Our study highlights the role of ecological barriers for species and communities under global change. Although our results on the ecological barrier effects on biodiversity shifts are general, it is likely that the relevance of a particular barrier depends on the ecosystem and taxonomic group in question. For example, precipitation change may be a relevant bio-climatic barrier for plant community composition shifts in arid ecosystems44. Here, we provide the first evidence of observed rather than predicted shifts of entire communities across large spatiotemporal scales as a function of constant geo-physical and more dynamic bio-climatic ecological barriers, which substantially advances previous research exploring the impacts of ecological barriers as determinants of single species’ range shifts23,35. Our approach in studying spatiotemporal shifts under global change is especially useful as it accounts for the composition of entire communities instead of summarizing the communities into richness and beta diversity measures that may remain unchanged over time even when the community composition changes entirely10,28. We suggest that ecological barrier data combined with species’ traits can provide complementary information for why species and communities shift slower than expected, for example, based on climate predictors alone6,33,45. Moreover, we suggest that by quantification of community composition shifts with abundance data, it is possible to observe community composition changes that influence the community’s functionality via ecological interactions before any species goes locally extinct.

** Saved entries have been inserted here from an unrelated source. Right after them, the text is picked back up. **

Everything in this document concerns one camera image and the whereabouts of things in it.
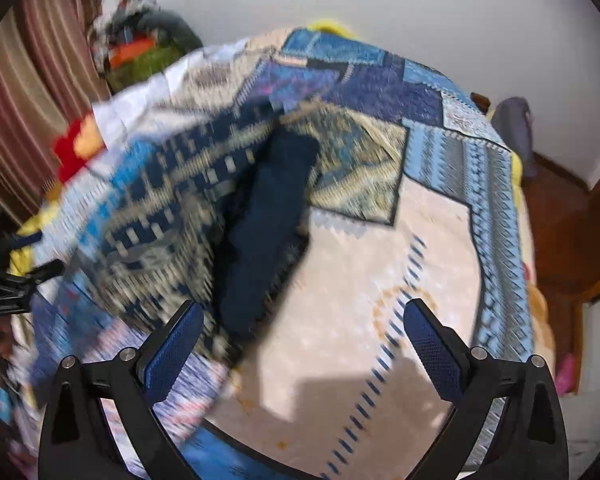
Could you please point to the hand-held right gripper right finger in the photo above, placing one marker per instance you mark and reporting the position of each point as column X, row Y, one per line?
column 432, row 355

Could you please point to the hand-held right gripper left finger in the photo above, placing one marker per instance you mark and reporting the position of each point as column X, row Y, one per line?
column 172, row 355

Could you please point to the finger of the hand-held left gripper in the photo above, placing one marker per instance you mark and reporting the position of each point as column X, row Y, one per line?
column 45, row 271

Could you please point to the navy patterned hoodie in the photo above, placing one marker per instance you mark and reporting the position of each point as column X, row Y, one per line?
column 265, row 240

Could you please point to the pile of mixed clothes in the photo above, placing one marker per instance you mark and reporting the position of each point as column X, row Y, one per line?
column 145, row 45

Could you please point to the patchwork blanket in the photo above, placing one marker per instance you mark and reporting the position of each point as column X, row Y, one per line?
column 360, row 310

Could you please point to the pink item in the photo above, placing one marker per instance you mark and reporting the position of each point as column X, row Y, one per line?
column 566, row 375

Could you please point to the striped brown curtain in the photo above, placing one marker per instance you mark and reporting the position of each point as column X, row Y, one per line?
column 35, row 75

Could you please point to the grey cloth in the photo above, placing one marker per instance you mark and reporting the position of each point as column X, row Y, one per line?
column 514, row 130

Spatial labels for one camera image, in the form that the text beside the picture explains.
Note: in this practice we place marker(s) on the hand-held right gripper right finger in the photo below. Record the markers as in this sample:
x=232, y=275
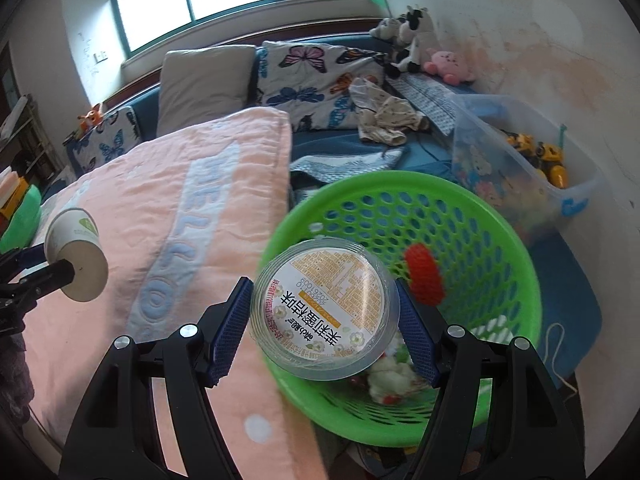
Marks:
x=417, y=340

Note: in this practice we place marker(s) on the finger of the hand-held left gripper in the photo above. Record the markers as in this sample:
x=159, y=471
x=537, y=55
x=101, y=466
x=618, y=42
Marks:
x=30, y=257
x=50, y=275

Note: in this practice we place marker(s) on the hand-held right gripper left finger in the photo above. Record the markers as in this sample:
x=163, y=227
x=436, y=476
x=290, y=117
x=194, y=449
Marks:
x=230, y=332

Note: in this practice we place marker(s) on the white paper cup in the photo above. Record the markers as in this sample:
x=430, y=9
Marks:
x=75, y=245

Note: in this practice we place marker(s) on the clear plastic cup labelled lid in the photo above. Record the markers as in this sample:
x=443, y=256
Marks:
x=325, y=305

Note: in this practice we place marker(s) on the green plastic basket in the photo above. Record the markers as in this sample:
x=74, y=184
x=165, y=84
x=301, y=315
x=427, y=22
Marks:
x=390, y=180

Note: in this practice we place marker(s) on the green plush toy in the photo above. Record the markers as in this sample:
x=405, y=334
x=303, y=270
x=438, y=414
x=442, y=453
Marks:
x=22, y=220

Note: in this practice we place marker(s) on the crumpled white red wrapper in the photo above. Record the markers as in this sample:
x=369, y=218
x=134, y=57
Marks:
x=395, y=380

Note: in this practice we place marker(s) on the yellow and pink object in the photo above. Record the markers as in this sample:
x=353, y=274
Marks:
x=12, y=192

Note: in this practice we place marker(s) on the pink blanket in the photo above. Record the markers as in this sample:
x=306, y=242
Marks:
x=150, y=210

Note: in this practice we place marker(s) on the dark wooden shelf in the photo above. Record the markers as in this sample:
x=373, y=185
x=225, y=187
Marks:
x=25, y=130

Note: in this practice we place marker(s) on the small butterfly cushion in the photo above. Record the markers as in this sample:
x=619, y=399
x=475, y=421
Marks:
x=110, y=145

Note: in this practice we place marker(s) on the orange fox toy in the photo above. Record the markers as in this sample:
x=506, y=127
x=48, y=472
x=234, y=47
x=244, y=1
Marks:
x=91, y=117

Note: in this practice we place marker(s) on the clear plastic storage box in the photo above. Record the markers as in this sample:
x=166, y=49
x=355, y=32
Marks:
x=500, y=195

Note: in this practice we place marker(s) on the grey blue patterned cloth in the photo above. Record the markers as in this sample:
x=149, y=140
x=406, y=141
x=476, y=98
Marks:
x=345, y=165

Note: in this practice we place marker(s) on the yellow toy truck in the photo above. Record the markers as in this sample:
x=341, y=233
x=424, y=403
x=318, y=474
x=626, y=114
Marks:
x=552, y=165
x=520, y=142

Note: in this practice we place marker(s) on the patterned beige clothes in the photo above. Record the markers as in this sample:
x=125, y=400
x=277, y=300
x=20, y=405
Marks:
x=390, y=115

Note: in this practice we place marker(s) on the beige pillow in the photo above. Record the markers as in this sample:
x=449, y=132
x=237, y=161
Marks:
x=205, y=85

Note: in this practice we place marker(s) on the butterfly print pillow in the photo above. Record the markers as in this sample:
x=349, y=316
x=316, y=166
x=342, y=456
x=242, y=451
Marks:
x=310, y=85

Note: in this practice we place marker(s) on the pink plush toy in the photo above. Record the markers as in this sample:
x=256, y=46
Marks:
x=447, y=65

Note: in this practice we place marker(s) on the cow plush toy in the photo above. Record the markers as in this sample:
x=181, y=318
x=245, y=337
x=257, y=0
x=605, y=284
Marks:
x=417, y=30

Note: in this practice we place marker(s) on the grey plush toy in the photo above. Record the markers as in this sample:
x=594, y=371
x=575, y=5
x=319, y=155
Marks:
x=387, y=27

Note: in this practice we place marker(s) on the white wall switch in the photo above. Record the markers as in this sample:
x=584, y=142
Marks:
x=101, y=56

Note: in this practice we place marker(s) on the brown wooden rail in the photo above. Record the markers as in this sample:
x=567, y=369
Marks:
x=300, y=38

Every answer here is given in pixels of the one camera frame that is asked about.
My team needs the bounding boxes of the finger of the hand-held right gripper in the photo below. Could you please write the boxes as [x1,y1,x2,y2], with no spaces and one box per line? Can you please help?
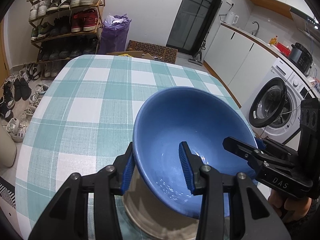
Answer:
[255,137,300,167]
[222,137,295,170]

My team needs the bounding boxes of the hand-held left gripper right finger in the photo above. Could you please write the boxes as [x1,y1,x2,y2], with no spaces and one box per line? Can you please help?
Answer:
[178,141,292,240]

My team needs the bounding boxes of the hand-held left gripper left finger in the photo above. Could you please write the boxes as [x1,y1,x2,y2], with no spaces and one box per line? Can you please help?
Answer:
[29,142,137,240]

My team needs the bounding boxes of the large cream plate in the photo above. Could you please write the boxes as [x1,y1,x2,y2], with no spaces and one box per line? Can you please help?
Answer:
[122,166,200,240]

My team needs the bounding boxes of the blue bowl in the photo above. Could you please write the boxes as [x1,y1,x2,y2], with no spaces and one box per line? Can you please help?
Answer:
[132,87,259,218]

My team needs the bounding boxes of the person's right hand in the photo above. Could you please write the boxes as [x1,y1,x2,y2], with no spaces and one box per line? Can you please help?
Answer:
[268,189,314,224]

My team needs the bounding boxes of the teal checked tablecloth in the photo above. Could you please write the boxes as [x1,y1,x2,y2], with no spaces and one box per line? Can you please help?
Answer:
[15,54,260,240]

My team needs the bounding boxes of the white washing machine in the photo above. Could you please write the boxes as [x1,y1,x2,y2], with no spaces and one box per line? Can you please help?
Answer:
[248,57,320,145]

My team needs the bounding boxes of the black rice cooker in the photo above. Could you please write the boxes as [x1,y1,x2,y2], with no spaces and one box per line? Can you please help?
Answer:
[287,42,314,77]

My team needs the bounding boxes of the white kitchen cabinet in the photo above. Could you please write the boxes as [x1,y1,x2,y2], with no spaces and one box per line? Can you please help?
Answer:
[203,23,283,109]

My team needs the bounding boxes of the red box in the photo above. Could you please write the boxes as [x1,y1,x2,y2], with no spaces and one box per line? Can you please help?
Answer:
[275,42,292,55]

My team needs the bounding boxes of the upright floor mop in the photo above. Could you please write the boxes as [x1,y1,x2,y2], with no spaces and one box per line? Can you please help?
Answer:
[188,27,209,67]

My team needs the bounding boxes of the brown cardboard box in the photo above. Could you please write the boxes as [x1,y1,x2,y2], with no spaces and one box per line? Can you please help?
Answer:
[106,51,160,60]

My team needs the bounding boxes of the beige trash bin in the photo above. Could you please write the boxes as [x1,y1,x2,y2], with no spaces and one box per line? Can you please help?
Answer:
[0,124,17,167]

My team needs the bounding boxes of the black and white striped rug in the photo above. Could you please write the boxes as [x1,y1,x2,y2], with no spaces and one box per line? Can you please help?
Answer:
[0,176,17,220]

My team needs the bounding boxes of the white electric kettle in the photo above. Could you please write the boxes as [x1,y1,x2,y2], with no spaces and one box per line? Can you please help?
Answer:
[225,11,239,26]

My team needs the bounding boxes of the purple plastic bag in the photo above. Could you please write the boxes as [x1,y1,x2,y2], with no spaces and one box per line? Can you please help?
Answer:
[101,14,132,55]

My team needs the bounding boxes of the pile of scattered sneakers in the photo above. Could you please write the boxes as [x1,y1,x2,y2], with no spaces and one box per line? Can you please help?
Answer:
[0,62,50,143]

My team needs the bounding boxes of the black glass door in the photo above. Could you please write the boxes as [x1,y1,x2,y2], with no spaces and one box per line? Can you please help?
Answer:
[166,0,230,55]

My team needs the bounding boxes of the wooden shoe rack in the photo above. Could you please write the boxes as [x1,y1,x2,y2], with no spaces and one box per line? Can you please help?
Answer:
[27,0,109,80]

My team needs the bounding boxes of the wooden door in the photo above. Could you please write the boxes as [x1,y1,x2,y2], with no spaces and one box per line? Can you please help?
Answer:
[0,22,10,85]

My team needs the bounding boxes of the ring-patterned cardboard sheet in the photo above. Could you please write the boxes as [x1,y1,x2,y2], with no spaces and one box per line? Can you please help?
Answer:
[126,40,178,64]

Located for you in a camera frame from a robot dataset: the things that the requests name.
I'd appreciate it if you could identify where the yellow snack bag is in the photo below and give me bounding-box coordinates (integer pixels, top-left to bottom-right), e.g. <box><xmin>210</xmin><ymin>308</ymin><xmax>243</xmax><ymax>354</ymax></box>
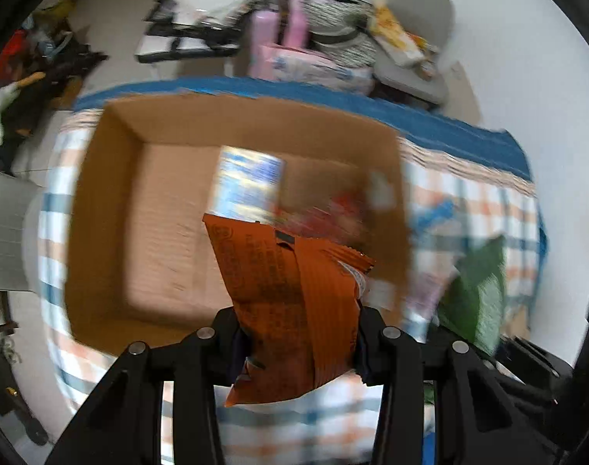
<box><xmin>369</xmin><ymin>0</ymin><xmax>440</xmax><ymax>69</ymax></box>

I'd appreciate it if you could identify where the blue white snack packet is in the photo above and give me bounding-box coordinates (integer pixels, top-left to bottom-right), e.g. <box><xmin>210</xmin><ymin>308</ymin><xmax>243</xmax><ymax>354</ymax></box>
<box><xmin>212</xmin><ymin>145</ymin><xmax>286</xmax><ymax>226</ymax></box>

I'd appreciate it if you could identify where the pile of dark clutter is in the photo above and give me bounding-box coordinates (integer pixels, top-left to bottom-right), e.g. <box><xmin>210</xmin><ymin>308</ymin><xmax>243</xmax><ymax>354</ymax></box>
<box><xmin>0</xmin><ymin>0</ymin><xmax>108</xmax><ymax>175</ymax></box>

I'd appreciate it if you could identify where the pink white diaper pack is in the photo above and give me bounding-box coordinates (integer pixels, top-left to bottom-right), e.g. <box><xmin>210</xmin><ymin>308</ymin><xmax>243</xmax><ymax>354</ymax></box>
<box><xmin>250</xmin><ymin>43</ymin><xmax>375</xmax><ymax>95</ymax></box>

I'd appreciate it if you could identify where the plaid bed sheet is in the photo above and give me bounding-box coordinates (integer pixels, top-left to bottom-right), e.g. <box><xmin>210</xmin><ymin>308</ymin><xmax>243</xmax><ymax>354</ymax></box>
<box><xmin>38</xmin><ymin>109</ymin><xmax>547</xmax><ymax>465</ymax></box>

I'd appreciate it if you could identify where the green snack packet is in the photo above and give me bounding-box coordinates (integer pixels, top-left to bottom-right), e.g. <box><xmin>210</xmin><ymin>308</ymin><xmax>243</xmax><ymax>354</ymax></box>
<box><xmin>437</xmin><ymin>235</ymin><xmax>507</xmax><ymax>355</ymax></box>

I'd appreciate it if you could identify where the red snack packet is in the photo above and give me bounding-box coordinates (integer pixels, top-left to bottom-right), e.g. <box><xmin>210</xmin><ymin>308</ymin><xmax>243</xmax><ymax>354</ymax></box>
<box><xmin>275</xmin><ymin>193</ymin><xmax>373</xmax><ymax>253</ymax></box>

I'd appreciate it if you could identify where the brown cardboard box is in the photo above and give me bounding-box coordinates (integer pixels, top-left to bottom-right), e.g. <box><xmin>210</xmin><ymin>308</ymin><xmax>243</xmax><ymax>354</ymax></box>
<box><xmin>63</xmin><ymin>92</ymin><xmax>413</xmax><ymax>350</ymax></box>

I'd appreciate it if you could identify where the grey office chair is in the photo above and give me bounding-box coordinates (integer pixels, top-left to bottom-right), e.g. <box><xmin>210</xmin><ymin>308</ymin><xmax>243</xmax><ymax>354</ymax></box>
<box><xmin>369</xmin><ymin>0</ymin><xmax>456</xmax><ymax>106</ymax></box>

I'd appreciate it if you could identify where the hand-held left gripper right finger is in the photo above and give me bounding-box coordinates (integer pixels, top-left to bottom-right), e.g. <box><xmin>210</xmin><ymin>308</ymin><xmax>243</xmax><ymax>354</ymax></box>
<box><xmin>351</xmin><ymin>306</ymin><xmax>561</xmax><ymax>465</ymax></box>

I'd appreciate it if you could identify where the black white folded board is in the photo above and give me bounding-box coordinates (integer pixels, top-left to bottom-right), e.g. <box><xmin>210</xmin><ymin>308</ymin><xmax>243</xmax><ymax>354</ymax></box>
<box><xmin>135</xmin><ymin>0</ymin><xmax>242</xmax><ymax>65</ymax></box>

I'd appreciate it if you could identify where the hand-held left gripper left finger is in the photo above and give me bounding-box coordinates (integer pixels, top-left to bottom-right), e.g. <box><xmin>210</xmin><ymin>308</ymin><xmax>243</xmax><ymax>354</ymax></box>
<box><xmin>45</xmin><ymin>307</ymin><xmax>251</xmax><ymax>465</ymax></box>

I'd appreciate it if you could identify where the orange snack packet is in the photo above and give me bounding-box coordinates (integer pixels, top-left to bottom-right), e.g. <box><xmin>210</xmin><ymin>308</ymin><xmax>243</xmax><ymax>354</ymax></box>
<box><xmin>202</xmin><ymin>214</ymin><xmax>377</xmax><ymax>407</ymax></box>

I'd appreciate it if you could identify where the white duck plush toy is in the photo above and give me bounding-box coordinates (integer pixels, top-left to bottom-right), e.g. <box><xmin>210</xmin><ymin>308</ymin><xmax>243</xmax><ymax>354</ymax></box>
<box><xmin>0</xmin><ymin>72</ymin><xmax>47</xmax><ymax>146</ymax></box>

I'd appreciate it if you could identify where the pale pink snack packet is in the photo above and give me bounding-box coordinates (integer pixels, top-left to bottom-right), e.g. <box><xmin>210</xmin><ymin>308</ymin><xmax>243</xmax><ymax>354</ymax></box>
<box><xmin>405</xmin><ymin>266</ymin><xmax>460</xmax><ymax>340</ymax></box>

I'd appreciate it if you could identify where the grey ribbed panel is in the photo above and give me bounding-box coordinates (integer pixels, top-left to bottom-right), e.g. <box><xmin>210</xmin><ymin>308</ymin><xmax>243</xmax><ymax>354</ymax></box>
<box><xmin>0</xmin><ymin>165</ymin><xmax>45</xmax><ymax>291</ymax></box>

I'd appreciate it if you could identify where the striped grey cloth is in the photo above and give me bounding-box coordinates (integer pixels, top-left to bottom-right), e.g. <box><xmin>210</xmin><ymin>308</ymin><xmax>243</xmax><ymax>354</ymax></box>
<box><xmin>304</xmin><ymin>0</ymin><xmax>378</xmax><ymax>69</ymax></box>

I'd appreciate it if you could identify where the white plastic bag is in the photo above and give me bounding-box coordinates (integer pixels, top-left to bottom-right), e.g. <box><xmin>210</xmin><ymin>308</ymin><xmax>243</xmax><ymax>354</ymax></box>
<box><xmin>171</xmin><ymin>0</ymin><xmax>249</xmax><ymax>27</ymax></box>

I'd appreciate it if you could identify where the pink bottle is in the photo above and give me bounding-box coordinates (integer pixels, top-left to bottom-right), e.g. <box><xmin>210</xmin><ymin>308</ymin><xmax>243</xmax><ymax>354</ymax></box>
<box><xmin>249</xmin><ymin>10</ymin><xmax>276</xmax><ymax>78</ymax></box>

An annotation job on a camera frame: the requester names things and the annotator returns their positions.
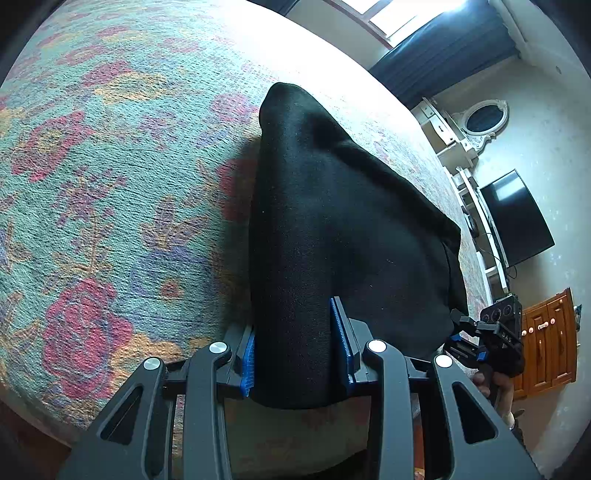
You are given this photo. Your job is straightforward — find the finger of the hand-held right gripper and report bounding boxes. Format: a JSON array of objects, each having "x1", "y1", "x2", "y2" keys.
[
  {"x1": 442, "y1": 336, "x2": 491, "y2": 366},
  {"x1": 449, "y1": 309, "x2": 485, "y2": 334}
]

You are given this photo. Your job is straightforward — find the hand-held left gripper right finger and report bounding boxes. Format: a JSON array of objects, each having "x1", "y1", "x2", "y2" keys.
[{"x1": 329, "y1": 296, "x2": 543, "y2": 480}]

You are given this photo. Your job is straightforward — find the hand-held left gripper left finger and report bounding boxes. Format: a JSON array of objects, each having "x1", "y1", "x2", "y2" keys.
[{"x1": 55, "y1": 323, "x2": 257, "y2": 480}]

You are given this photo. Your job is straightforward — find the black pants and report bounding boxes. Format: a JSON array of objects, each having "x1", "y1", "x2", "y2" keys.
[{"x1": 248, "y1": 82, "x2": 469, "y2": 411}]

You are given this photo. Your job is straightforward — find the person's right hand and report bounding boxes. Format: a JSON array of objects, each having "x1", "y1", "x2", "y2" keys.
[{"x1": 472, "y1": 371, "x2": 514, "y2": 416}]

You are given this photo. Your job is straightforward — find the brown wooden cabinet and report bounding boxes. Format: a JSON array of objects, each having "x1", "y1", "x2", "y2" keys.
[{"x1": 512, "y1": 287, "x2": 578, "y2": 400}]

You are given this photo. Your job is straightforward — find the white television stand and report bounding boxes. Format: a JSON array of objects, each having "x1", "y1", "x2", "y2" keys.
[{"x1": 450, "y1": 167, "x2": 513, "y2": 296}]

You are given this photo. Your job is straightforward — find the black flat television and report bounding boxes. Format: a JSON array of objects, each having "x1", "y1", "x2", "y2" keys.
[{"x1": 480, "y1": 169, "x2": 556, "y2": 268}]

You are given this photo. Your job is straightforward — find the white dresser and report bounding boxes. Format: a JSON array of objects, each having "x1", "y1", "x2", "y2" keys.
[{"x1": 411, "y1": 97, "x2": 481, "y2": 171}]

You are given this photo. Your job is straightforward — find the white oval framed mirror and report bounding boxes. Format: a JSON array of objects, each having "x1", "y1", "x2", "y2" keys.
[{"x1": 455, "y1": 100, "x2": 509, "y2": 151}]

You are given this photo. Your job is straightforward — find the floral woven blanket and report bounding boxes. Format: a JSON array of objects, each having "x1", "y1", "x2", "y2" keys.
[{"x1": 0, "y1": 0, "x2": 490, "y2": 476}]

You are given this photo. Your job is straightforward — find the dark blue curtain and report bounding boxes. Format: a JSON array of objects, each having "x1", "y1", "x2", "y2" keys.
[
  {"x1": 249, "y1": 0, "x2": 301, "y2": 14},
  {"x1": 369, "y1": 4, "x2": 522, "y2": 109}
]

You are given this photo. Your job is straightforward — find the bright window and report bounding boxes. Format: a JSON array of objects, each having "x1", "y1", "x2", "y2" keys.
[{"x1": 325, "y1": 0, "x2": 467, "y2": 49}]

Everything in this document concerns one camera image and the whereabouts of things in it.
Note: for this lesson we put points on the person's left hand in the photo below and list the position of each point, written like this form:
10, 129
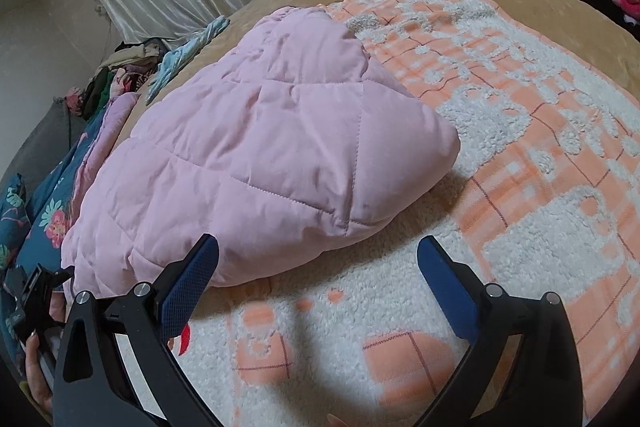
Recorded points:
37, 377

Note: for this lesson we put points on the orange white checked blanket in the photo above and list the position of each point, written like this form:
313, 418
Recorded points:
550, 157

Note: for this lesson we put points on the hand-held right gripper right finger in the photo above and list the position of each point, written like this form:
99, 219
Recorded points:
445, 279

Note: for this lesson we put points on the blue floral pillow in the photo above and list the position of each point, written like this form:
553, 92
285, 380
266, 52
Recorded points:
12, 207

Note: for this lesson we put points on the light blue cloth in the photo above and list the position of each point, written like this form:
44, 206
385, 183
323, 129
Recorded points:
200, 43

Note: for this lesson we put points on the blue floral quilt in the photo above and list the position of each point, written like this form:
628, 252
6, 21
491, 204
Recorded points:
55, 222

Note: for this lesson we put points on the pink quilted jacket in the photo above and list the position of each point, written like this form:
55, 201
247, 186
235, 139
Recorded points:
250, 147

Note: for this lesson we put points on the grey headboard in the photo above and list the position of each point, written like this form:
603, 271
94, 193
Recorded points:
45, 142

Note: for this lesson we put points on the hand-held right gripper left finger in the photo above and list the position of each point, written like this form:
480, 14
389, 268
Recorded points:
192, 279

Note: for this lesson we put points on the pile of mixed clothes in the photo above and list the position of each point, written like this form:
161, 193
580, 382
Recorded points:
125, 72

Finally, we suggest that time series of ecological barriers and community composition shifts could be combined to study more realistic velocities of community reshuffling and biodiversity shifts in general14,46. Understanding biodiversity shifts under global change is key to predict future ecosystem functioning and integrity, and design effective management and adaptation strategies. Our study adds to the current knowledge by unveiling, for the first time at a continental scale, that shifting communities are strongly, and predictably, affected by a range of ecological barriers. This underscores the importance of moving beyond simple climate change measures when studying community shifts.